(Beginning of Stored data)

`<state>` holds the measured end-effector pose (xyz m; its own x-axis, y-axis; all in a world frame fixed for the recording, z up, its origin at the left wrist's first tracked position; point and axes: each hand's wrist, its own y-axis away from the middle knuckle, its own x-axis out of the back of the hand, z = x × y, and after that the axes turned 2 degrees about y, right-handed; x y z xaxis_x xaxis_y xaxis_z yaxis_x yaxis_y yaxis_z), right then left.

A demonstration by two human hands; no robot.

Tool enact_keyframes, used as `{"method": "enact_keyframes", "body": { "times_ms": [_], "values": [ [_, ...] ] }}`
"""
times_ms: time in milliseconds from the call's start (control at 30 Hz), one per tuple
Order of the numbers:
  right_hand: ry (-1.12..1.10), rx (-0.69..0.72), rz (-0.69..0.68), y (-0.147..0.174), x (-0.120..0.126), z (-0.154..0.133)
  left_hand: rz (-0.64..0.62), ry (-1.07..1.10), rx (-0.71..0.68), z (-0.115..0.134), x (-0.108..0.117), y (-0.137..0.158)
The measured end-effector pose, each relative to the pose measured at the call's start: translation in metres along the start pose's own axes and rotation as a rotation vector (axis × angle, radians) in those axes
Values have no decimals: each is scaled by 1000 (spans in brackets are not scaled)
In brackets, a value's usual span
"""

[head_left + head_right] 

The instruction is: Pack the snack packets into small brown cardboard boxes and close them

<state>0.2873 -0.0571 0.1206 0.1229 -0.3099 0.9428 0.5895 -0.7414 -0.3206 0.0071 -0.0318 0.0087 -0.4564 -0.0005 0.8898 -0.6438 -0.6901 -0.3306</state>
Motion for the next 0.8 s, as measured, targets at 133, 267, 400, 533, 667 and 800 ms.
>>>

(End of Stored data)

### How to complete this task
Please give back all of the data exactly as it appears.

### Response area
`<state>` holds the measured end-effector pose (xyz m; its own x-axis, y-axis; all in a world frame fixed for the recording, z up, its origin at the left wrist's first tracked position; point and axes: each hand's wrist, its own y-axis away from the middle knuckle, its own x-axis out of the back of the hand, z = x × y, and after that the axes turned 2 degrees about y, right-handed; x y z xaxis_x xaxis_y xaxis_z yaxis_x yaxis_y yaxis_z), right then left.

A demonstration by two human hands; no robot.

Tool enact_keyframes, used as `{"method": "enact_keyframes", "body": { "times_ms": [_], "values": [ [_, ...] ] }}`
"""
times_ms: time in milliseconds from the call's start (control at 30 Hz), one per tuple
Order of the numbers:
  right_hand: ry (-1.12..1.10), rx (-0.69..0.72), rz (-0.69..0.68), y (-0.147..0.174), x (-0.120..0.126), z (-0.154..0.133)
  left_hand: rz (-0.64..0.62), ry (-1.07..1.10), rx (-0.71..0.68), z (-0.115..0.134), x (-0.108..0.117), y (-0.137..0.158)
The measured end-effector pose, each relative to the pose measured at the call's start: translation in metres along the start pose's own axes and rotation as a rotation vector (axis × angle, radians) in those axes
Values have no decimals: each is scaled by 1000 (spans in brackets are not scaled)
In brackets, a value's usual span
"""

[head_left + head_right] 

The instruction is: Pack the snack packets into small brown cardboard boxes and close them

<state>0.2873 -0.0571 0.1206 0.1229 -0.3099 0.9428 0.5895 -0.7414 -0.3206 0.0071 -0.0318 0.0087 -0.4564 -0.0005 0.8898 -0.6438 -0.6901 -0.3306</state>
Motion for the next 0.8 s, as measured, targets at 133, 267, 400, 533, 667 and 800 ms.
>>>

The output for this exercise is now complete.